* Work to complete *
The response must reproduce exactly every line of the material below holding the word "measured".

*** Opening of Supplied data ***

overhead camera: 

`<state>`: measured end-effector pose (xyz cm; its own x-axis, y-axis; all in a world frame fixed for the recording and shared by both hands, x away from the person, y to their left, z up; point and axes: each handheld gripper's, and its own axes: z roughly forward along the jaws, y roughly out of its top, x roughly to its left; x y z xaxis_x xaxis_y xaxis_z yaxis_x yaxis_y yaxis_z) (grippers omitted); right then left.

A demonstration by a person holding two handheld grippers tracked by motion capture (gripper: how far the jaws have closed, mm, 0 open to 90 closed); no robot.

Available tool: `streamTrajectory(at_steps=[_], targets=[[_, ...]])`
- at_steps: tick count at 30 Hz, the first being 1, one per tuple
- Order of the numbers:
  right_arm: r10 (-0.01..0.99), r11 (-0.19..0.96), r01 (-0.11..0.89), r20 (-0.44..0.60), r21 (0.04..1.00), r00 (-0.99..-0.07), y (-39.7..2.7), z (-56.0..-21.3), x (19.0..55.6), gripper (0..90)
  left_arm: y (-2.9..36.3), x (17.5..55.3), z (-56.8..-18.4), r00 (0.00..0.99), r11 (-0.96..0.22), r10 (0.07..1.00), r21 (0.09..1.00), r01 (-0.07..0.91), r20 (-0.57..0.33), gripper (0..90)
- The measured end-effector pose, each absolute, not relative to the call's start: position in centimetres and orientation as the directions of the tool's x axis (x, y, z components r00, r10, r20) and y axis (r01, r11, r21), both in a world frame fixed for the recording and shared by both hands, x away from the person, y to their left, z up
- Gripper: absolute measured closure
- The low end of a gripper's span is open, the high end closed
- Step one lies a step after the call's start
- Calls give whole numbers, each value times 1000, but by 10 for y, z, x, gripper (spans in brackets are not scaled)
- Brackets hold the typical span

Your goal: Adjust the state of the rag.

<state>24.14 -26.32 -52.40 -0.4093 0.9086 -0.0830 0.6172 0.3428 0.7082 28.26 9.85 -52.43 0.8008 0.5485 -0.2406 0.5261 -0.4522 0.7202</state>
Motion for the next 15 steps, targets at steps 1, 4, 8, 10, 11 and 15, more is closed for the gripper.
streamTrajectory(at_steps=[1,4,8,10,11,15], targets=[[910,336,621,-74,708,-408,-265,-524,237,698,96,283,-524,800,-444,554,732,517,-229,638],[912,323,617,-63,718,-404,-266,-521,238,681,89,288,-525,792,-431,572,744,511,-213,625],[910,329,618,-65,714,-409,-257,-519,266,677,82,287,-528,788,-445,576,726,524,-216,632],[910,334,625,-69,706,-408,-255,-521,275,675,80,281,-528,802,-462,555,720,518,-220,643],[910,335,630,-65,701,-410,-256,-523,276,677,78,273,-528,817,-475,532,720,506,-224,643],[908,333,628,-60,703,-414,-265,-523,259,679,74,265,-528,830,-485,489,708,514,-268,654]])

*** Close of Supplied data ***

* Response *
`<state>`: measured end-effector pose (xyz cm; its own x-axis, y-axis; all in a world frame fixed for the recording and shared by both hands, x away from the person, y to their left, z up; point and axes: each handheld gripper's, and its own axes: z roughly forward along the jaws, y roughly out of its top, x roughly to its left; x y z xaxis_x xaxis_y xaxis_z yaxis_x yaxis_y yaxis_z) (grippers omitted); right then left.
- The measured end-effector pose, each absolute, not relative to the call's start: position in centimetres and orientation as the directions of the tool's x axis (x, y, z components r00, r10, r20) and y axis (r01, r11, r21), both in a world frame fixed for the recording and shared by both hands, x away from the person, y to their left, z up
- Gripper: absolute measured closure

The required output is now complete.